_Provided data:_
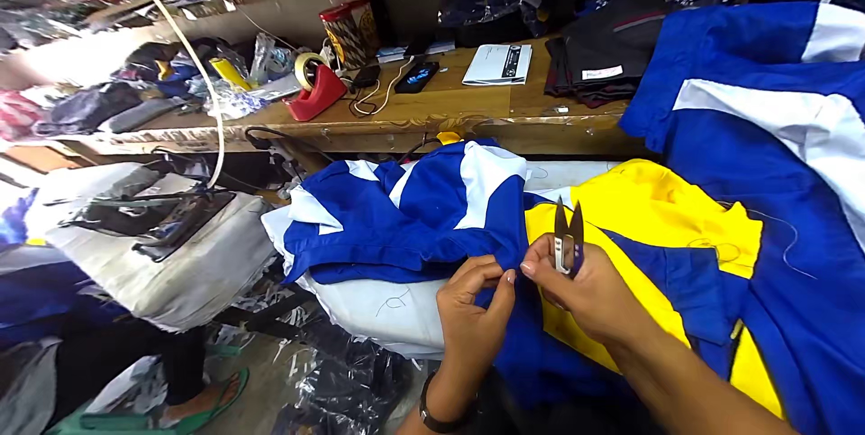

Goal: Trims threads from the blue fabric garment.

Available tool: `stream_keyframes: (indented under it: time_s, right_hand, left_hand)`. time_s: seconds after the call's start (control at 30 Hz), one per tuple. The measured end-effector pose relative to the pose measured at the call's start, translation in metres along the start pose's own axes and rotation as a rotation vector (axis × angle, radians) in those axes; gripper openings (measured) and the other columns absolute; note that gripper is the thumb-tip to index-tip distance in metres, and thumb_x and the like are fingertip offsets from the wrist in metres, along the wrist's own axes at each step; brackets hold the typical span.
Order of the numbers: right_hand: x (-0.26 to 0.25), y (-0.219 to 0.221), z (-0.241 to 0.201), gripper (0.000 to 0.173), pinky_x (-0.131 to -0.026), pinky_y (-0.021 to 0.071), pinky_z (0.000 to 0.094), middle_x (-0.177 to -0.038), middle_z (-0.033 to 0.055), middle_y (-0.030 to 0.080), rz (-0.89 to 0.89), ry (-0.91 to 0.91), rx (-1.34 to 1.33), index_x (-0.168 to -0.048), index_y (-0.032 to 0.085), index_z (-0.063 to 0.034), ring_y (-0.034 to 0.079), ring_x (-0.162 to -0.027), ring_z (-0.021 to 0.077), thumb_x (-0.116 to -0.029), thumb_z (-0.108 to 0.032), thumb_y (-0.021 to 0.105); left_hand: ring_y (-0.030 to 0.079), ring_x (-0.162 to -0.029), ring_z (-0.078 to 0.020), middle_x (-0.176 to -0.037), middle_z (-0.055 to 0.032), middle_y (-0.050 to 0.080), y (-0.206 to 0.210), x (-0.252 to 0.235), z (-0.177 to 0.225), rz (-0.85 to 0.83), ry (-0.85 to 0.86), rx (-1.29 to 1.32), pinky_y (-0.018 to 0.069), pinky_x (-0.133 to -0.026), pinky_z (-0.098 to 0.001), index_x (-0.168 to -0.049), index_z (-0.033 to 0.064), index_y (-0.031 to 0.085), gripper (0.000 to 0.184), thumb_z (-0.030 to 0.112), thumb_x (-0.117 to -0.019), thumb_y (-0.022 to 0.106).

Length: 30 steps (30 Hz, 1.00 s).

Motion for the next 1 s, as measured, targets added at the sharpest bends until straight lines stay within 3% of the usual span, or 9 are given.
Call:
stream_keyframes:
  time_s: [0.07, 0.1, 0.17, 0.23, 0.27, 0.37, 0.5, 0.87, 1.0]
  right_hand:
    - [-0.004, 0.007, 0.015, 0.01, -0.043, 0.0345, 0.0125, -0.054, -0.0121, 0.046, -0.12, 0.204, -0.268, -0.088, 0.062, -0.013, 0.04, -0.043, -0.0041, -0.0949, -0.005, 0.061]
    - [-0.005, 0.005, 0.014, 0.009, -0.043, 0.035, 0.0123, -0.056, -0.0123, 0.047, -0.129, 0.202, -0.255, -0.09, 0.062, -0.0134, 0.04, -0.044, -0.0042, -0.0959, -0.007, 0.061]
    - [-0.004, -0.004, -0.002, 0.008, -0.048, 0.0354, 0.0095, -0.066, -0.0148, 0.046, -0.119, 0.017, 0.034, -0.104, 0.059, -0.0146, 0.04, -0.052, -0.0073, -0.1004, -0.022, 0.061]
    - [0.002, -0.012, -0.017, 0.044, -0.055, 0.037, 0.0136, -0.076, -0.0108, 0.045, -0.124, -0.168, 0.415, -0.119, 0.055, -0.012, 0.042, -0.062, -0.0046, -0.1061, -0.053, 0.046]
    - [0.005, -0.016, -0.022, 0.051, -0.057, 0.041, 0.0182, -0.079, -0.0078, 0.049, -0.103, -0.222, 0.581, -0.121, 0.054, -0.0119, 0.047, -0.065, -0.0012, -0.1071, -0.058, 0.037]
    - [0.012, -0.027, -0.036, 0.046, -0.059, 0.0468, 0.0233, -0.085, -0.0029, 0.063, 0.029, -0.37, 0.839, -0.114, 0.064, -0.0106, 0.057, -0.07, 0.003, -0.1054, -0.053, 0.047]
    - [0.018, -0.033, -0.047, 0.034, -0.072, 0.0501, 0.0245, -0.092, -0.0016, 0.071, 0.137, -0.53, 0.869, -0.106, 0.076, -0.0109, 0.062, -0.08, 0.004, -0.0968, -0.043, 0.067]
    - [0.018, -0.025, -0.054, 0.029, -0.072, 0.0476, 0.0268, -0.092, 0.0026, 0.075, 0.144, -0.643, 0.882, -0.102, 0.079, -0.0112, 0.064, -0.081, 0.0082, -0.0964, -0.038, 0.069]
    - [0.01, -0.029, -0.044, 0.027, -0.077, 0.0505, 0.0236, -0.094, -0.0012, 0.074, 0.077, -0.584, 0.758, -0.103, 0.078, -0.0111, 0.065, -0.085, 0.0032, -0.0949, -0.036, 0.071]
  left_hand:
    - [0.07, -0.087, -0.0059, -0.092, -0.0058, 0.072, 0.0, -0.001, -0.002, -0.013, -0.034, 0.032, 0.0605, -0.08, -0.0215, -0.085, -0.0062, 0.071, 0.007, -0.006, -0.0865, 0.064]
    - [0.07, -0.086, -0.0055, -0.093, -0.0052, 0.072, -0.001, -0.002, -0.006, -0.015, -0.076, 0.069, 0.0601, -0.079, -0.0215, -0.085, -0.0053, 0.071, 0.008, -0.005, -0.0874, 0.064]
    - [0.068, -0.084, -0.0043, -0.095, -0.0026, 0.072, -0.002, -0.003, -0.016, -0.027, -0.181, 0.185, 0.0589, -0.079, -0.0213, -0.089, -0.0021, 0.072, 0.011, -0.004, -0.0918, 0.061]
    - [0.066, -0.08, -0.0029, -0.089, 0.0006, 0.071, -0.003, -0.003, -0.024, -0.037, -0.278, 0.305, 0.0566, -0.077, -0.0206, -0.092, 0.0011, 0.071, 0.015, -0.001, -0.0962, 0.058]
    - [0.065, -0.078, -0.0025, -0.085, 0.0017, 0.07, -0.003, -0.003, -0.027, -0.042, -0.319, 0.348, 0.0554, -0.076, -0.0204, -0.093, 0.0023, 0.071, 0.016, -0.001, -0.0978, 0.056]
    - [0.063, -0.076, -0.0023, -0.082, 0.0023, 0.068, -0.003, -0.004, -0.032, -0.055, -0.397, 0.427, 0.0536, -0.075, -0.02, -0.091, 0.004, 0.07, 0.018, 0.0, -0.0987, 0.054]
    - [0.06, -0.073, -0.0004, -0.08, 0.0035, 0.066, -0.002, -0.006, -0.031, -0.08, -0.396, 0.447, 0.0503, -0.071, -0.0178, -0.09, 0.0041, 0.07, 0.019, 0.0, -0.0986, 0.054]
    - [0.062, -0.075, 0.0001, -0.084, 0.0034, 0.068, -0.003, -0.007, -0.022, -0.112, -0.335, 0.344, 0.0514, -0.07, -0.0174, -0.093, 0.0028, 0.071, 0.016, 0.0, -0.0979, 0.056]
    - [0.062, -0.077, -0.0003, -0.085, 0.0027, 0.069, -0.003, -0.007, -0.021, -0.12, -0.324, 0.347, 0.0517, -0.071, -0.0178, -0.093, 0.0021, 0.07, 0.016, 0.0, -0.0981, 0.055]
Point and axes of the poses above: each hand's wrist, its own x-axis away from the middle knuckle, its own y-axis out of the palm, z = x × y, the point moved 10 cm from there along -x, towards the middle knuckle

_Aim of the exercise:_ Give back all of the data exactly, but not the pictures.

_Exercise response:_
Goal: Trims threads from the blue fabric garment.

Available tool: `stream_keyframes: (indented under it: time_s, right_hand, left_hand)`. time_s: seconds after the call's start (control at 30 Hz), one per tuple. The measured end-effector pose relative to the pose measured at the call's start, translation in metres along the start pose's own axes and rotation as a rotation vector (axis × angle, radians) in those axes; gripper openings (measured) and the other columns absolute; note that gripper is the thumb-tip to index-tip distance in metres, and thumb_x and the like are fingertip offsets from the wrist in metres, along the wrist's own axes at each step; brackets hold the typical span.
Order of the numbers: right_hand: x (-0.26 to 0.25), y (-0.219 to 0.221), z (-0.241 to 0.201), gripper (0.000 to 0.173), pinky_x (-0.131 to -0.026), pinky_y (-0.021 to 0.071), pinky_z (0.000 to 0.094), middle_x (-0.177 to -0.038), middle_z (-0.033 to 0.055), middle_y (-0.030 to 0.080), rz (-0.89 to 0.89), ry (-0.91 to 0.91), rx (-1.34 to 1.33), index_x (-0.168 to -0.048), index_y (-0.032 to 0.085), index_z (-0.063 to 0.034), ring_y (-0.034 to 0.079), ring_x (-0.162 to -0.027), ring_z (-0.021 to 0.077), thumb_x (-0.116 to -0.029), thumb_z (-0.108 to 0.032), thumb_y (-0.021 to 0.105); left_hand: ring_y (-0.030 to 0.079), ring_x (-0.162 to -0.029), ring_z (-0.078 to 0.020), middle_x (-0.176 to -0.037), middle_z (-0.055 to 0.032), middle_y (-0.050 to 0.080), y (-0.206 to 0.210), x (-0.252 to 0.235), z (-0.177 to 0.225), rz (-0.85 to 0.83), ry (-0.85 to 0.86), rx (-1.29 to 1.32), pinky_y (-0.018 to 0.069), pinky_x (-0.133 to -0.026), pinky_z (-0.098 to 0.001), index_x (-0.168 to -0.049), index_z (-0.033 to 0.064), index_y (-0.031 to 0.085), gripper (0.000 to 0.184), thumb_z (-0.030 to 0.112), thumb_x (-0.117 to -0.019), thumb_y (-0.022 to 0.106).

Length: 30 steps (30 Hz, 1.00 s).

Motion for the next 1 s, as measured, targets added at the sharpest bends until straight lines stay within 3% of the usual span, or 9 are given.
Call:
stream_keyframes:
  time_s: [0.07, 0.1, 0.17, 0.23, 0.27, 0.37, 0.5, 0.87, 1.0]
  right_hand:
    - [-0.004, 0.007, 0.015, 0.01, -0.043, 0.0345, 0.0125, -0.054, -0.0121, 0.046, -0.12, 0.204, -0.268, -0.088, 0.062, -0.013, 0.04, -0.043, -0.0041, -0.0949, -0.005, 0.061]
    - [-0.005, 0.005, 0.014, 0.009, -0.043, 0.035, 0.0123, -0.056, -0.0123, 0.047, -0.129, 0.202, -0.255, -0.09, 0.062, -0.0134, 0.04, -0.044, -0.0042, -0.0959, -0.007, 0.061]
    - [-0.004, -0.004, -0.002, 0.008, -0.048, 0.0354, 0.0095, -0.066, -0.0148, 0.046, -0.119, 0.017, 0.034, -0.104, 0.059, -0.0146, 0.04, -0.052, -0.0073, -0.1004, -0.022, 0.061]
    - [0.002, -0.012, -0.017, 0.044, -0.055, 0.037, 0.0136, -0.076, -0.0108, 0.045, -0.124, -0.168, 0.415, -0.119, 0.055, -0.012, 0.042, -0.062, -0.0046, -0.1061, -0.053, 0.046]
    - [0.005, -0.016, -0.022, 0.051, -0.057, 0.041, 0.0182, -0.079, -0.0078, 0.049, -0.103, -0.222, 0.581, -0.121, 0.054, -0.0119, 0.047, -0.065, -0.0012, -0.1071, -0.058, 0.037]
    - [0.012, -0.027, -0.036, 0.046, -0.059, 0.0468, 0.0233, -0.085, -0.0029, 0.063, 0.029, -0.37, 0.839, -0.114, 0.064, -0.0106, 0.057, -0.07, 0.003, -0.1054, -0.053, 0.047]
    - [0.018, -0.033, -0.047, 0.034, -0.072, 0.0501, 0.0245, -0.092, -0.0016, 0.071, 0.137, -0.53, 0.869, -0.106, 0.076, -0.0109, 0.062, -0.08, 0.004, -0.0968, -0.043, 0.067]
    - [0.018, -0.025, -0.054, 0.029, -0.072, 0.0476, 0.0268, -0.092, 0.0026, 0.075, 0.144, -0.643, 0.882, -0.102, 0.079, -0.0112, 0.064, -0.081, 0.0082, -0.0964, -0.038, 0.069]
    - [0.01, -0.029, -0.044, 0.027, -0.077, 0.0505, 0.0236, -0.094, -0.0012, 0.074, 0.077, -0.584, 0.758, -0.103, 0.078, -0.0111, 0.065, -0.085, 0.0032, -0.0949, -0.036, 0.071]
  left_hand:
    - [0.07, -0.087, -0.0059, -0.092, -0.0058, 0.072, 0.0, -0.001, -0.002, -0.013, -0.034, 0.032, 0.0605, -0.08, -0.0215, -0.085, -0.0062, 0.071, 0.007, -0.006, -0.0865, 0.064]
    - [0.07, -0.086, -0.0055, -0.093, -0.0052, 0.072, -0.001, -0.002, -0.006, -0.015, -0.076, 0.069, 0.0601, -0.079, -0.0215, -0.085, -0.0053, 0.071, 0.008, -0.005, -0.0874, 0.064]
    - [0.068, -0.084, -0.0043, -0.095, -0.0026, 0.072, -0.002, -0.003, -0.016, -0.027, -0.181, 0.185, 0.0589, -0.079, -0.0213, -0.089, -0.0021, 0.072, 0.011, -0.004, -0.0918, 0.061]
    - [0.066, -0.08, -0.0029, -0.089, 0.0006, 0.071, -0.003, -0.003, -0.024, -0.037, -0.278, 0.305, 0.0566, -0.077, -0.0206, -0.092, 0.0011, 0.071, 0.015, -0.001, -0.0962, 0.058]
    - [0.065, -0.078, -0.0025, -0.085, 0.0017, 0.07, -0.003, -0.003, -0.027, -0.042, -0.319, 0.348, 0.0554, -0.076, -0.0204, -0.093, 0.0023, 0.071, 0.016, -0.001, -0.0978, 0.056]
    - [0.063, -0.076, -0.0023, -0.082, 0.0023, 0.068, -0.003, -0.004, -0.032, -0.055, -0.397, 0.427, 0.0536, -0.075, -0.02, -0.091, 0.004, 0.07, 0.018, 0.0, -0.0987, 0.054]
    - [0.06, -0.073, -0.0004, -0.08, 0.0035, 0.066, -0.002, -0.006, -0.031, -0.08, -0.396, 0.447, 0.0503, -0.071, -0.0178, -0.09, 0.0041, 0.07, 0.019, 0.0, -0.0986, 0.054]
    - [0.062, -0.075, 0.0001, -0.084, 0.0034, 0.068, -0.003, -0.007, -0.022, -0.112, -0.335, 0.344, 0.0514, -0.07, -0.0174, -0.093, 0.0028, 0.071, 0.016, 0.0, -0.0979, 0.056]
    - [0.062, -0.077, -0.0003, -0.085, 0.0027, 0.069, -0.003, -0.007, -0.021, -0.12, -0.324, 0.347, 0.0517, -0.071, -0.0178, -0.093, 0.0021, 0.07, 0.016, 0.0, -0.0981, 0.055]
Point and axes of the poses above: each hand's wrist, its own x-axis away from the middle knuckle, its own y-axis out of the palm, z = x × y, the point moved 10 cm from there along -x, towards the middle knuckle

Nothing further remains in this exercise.